Remarks to the Human Rights Day Concert
UN Headquarters , New York, 15 December 2008
Thank you, Mr. Akasaka.
Señora Vice Presidente de España (María Terésa Fernández de la Vega),
Brothers and Sisters,
I welcome you all to this great hall to celebrate the 60th anniversary of the Universal Declaration of Human Rights. This Magna Carta inspires the entire human family with a compelling vision of our shared rights and responsibilities, and guides the work of the United Nations as well. And I welcome a great musician and United Nations Messenger of Peace, Daniel Barenboim, to this hall once again. He comes as an emissary of a noble musical experiment, what he refers to as “the sovereign independent republic of West-Eastern Divan”. We are honoured to give him a seat in this assembly of nations.

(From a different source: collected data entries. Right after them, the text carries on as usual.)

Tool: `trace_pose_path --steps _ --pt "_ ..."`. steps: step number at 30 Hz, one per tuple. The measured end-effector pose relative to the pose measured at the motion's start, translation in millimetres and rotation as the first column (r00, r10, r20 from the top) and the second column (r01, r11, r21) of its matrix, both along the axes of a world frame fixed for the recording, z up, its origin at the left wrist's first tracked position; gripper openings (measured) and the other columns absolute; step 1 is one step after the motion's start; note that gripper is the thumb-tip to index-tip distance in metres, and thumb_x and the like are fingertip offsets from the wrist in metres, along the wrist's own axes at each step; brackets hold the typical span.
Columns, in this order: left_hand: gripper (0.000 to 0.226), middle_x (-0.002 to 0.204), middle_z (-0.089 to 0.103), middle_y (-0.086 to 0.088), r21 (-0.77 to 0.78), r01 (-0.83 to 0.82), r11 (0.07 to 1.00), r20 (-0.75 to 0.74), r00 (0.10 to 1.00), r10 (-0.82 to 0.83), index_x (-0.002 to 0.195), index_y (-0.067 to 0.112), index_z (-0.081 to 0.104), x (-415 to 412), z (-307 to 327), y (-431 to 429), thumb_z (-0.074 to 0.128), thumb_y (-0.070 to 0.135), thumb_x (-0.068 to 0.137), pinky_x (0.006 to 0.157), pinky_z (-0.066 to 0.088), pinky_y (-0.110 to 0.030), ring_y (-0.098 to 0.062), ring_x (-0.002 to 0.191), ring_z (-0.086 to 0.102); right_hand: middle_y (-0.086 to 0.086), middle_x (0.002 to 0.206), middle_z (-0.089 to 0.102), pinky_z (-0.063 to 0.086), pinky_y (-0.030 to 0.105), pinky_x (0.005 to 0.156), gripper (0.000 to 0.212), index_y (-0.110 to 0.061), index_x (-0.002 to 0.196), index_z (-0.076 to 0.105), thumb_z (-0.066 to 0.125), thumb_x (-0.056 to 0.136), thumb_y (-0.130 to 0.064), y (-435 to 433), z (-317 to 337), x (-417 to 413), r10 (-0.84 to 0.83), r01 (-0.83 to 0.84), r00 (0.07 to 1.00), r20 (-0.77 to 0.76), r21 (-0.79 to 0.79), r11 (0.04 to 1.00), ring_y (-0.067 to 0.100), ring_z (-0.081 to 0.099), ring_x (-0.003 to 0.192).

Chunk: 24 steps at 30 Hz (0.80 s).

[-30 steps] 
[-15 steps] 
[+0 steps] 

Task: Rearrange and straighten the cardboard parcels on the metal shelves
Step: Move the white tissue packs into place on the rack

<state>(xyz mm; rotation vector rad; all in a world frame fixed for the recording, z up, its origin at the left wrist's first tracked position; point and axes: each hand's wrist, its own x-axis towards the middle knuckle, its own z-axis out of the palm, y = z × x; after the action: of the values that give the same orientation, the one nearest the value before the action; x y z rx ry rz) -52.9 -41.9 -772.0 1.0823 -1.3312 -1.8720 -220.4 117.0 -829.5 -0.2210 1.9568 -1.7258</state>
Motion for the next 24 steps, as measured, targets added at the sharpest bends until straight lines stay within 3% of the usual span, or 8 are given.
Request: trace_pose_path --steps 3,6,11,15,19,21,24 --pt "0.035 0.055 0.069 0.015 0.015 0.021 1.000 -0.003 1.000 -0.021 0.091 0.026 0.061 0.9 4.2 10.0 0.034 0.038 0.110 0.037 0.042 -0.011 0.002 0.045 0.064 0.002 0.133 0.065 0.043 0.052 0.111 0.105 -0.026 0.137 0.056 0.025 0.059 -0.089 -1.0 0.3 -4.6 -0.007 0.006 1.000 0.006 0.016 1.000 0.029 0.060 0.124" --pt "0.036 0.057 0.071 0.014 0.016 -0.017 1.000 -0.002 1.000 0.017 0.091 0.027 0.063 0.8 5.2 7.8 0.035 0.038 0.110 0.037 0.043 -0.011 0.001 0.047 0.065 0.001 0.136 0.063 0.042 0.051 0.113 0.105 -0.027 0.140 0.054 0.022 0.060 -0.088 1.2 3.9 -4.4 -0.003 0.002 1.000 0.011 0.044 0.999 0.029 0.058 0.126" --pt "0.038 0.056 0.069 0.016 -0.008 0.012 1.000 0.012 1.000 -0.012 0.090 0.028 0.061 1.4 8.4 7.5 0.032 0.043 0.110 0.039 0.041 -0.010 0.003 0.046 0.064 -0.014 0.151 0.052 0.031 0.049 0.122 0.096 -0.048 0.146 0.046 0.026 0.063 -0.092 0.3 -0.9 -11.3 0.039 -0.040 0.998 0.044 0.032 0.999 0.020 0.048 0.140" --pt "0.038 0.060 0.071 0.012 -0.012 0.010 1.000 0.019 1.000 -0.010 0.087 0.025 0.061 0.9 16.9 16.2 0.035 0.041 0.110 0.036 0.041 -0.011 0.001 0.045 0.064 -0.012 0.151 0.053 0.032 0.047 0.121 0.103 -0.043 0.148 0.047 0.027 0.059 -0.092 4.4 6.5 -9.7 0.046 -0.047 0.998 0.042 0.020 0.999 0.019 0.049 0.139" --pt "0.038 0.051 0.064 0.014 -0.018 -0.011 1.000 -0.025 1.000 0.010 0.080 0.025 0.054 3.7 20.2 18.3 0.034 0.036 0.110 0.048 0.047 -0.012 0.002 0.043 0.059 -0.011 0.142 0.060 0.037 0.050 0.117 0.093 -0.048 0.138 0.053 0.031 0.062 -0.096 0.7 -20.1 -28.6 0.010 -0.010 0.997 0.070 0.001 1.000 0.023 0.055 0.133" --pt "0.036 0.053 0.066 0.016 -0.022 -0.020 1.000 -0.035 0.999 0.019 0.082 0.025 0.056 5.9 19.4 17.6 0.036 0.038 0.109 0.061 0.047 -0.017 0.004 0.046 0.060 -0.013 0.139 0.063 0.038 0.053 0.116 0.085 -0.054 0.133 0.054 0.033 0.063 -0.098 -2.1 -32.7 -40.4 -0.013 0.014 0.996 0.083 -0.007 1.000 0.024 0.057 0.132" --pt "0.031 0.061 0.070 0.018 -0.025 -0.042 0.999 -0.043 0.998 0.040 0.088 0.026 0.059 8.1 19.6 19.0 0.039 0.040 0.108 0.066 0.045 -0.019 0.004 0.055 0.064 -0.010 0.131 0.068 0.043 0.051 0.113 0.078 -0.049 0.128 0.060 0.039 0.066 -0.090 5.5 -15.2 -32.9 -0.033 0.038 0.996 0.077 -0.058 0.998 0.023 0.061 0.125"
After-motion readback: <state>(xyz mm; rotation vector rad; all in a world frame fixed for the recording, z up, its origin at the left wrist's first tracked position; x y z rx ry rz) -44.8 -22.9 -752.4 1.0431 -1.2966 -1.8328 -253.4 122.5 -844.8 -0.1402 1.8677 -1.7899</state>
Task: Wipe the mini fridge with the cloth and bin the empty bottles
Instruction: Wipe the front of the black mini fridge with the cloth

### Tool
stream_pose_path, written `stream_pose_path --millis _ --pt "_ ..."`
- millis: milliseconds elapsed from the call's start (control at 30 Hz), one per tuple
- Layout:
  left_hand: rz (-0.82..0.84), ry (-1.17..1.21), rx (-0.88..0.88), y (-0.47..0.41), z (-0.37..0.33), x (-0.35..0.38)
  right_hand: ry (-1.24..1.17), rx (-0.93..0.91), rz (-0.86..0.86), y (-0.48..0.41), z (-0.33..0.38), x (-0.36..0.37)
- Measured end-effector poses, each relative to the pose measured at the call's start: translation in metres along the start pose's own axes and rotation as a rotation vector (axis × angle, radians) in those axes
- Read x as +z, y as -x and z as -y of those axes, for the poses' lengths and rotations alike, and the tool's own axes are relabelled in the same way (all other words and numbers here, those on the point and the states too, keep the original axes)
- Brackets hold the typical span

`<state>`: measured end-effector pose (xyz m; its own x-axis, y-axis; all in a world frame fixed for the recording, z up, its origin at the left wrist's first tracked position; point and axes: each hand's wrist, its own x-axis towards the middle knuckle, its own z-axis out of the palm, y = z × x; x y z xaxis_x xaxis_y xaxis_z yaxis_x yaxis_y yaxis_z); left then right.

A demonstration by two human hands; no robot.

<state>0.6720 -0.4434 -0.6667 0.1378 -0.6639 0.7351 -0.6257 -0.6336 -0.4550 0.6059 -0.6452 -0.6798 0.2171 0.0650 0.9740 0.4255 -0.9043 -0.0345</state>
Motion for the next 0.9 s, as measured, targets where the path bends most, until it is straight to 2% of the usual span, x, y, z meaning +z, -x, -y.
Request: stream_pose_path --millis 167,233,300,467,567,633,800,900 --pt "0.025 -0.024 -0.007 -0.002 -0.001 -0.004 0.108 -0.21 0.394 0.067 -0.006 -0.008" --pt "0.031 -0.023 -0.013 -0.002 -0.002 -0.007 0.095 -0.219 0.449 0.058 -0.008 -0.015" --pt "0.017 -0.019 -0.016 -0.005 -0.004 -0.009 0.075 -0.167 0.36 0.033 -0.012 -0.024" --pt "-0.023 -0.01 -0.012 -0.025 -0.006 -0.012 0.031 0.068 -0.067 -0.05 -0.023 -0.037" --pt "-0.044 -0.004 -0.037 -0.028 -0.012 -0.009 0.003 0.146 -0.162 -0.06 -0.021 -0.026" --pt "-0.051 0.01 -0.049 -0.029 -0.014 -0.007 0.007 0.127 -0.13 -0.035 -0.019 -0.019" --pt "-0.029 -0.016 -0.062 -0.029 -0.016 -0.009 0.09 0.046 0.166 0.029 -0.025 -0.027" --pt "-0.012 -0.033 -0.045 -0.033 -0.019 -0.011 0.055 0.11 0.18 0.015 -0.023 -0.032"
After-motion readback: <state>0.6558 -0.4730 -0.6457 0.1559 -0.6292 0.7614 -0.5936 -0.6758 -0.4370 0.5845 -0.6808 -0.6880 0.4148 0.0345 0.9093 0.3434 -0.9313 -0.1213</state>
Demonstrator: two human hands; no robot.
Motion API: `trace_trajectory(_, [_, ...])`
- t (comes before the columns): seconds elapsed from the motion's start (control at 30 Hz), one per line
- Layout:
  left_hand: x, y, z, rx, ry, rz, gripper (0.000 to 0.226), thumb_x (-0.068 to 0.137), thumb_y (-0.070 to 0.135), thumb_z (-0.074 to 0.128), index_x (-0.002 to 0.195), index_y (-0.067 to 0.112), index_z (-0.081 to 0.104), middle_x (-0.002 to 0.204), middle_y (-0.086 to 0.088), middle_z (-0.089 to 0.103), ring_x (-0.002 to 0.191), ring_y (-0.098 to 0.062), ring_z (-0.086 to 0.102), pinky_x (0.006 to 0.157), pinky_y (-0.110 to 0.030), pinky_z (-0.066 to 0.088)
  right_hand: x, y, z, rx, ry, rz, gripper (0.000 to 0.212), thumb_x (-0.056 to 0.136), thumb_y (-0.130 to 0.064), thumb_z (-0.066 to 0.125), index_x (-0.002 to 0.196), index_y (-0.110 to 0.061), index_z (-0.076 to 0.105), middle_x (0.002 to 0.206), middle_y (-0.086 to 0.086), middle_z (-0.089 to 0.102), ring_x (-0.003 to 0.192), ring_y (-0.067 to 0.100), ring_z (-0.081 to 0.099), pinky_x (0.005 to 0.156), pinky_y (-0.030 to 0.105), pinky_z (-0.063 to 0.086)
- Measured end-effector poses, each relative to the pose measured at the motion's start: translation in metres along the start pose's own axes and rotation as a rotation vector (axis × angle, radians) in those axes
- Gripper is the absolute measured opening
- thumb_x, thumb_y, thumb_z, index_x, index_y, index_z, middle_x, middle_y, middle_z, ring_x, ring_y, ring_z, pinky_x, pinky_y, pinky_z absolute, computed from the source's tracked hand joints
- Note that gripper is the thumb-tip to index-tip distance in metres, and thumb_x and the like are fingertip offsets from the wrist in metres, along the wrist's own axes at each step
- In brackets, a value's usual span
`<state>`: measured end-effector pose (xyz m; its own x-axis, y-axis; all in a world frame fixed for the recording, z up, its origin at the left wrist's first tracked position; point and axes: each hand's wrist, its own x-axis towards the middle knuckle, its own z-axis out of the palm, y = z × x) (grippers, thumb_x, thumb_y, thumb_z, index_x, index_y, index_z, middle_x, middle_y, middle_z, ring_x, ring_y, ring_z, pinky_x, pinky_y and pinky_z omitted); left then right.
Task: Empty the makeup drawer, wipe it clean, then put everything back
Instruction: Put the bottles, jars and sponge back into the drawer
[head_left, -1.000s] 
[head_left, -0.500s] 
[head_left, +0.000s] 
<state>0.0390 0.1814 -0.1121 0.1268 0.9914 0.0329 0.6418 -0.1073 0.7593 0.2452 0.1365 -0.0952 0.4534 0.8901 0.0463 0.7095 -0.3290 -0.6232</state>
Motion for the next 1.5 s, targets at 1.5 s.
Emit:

As people around the world have commemorated the Universal Declaration over the past week, one message is constantly repeated: After decades of hard work, we have a powerful and inclusive body of international human rights law; now we must focus our undivided attention to its universal implementation.
There are forces in the world that see these laws as quaint fairy tales that are mere distractions in the more important pursuits of power, wealth and domination. Our task is to ensure that respect for human rights become deeply ingrained in our cultures, not just on Saturday or Sunday, but every day of the week.
This requires the strengthening of an all-pervasive culture of peace, respect, and, as Daniel emphasizes so often, of equality among people. This requires that we draw on the deep reservoirs of good will and courage within each one of us to speak out and assert these values in our daily lives. The daily life of business and government is no exception.
When Daniel Barenboim and Eduard Said, the late Palestinian scholar and rights activist, founded the West-Eastern Divan Orchestra almost a decade ago, they drew on these reservoirs of courage and determination. They were inspired by the seemingly hopeless efforts of reconciliation in the Middle East. Their vision has brought hope to our unfolding culture of peace. It must also give us the strength to act on our convictions.
We thank Daniel and the diverse members of the Divan Orchestra for bringing their wonderful music to us this evening. As well, I thank the Permanent Mission of Spain and the Department of Public Information for making this concert a reality. Let this music convey to us the values of the Universal Declaration and inspire our commitment to them. Tonight, let us be inspired by the endless possibilities of human talents in the name of our universal rights.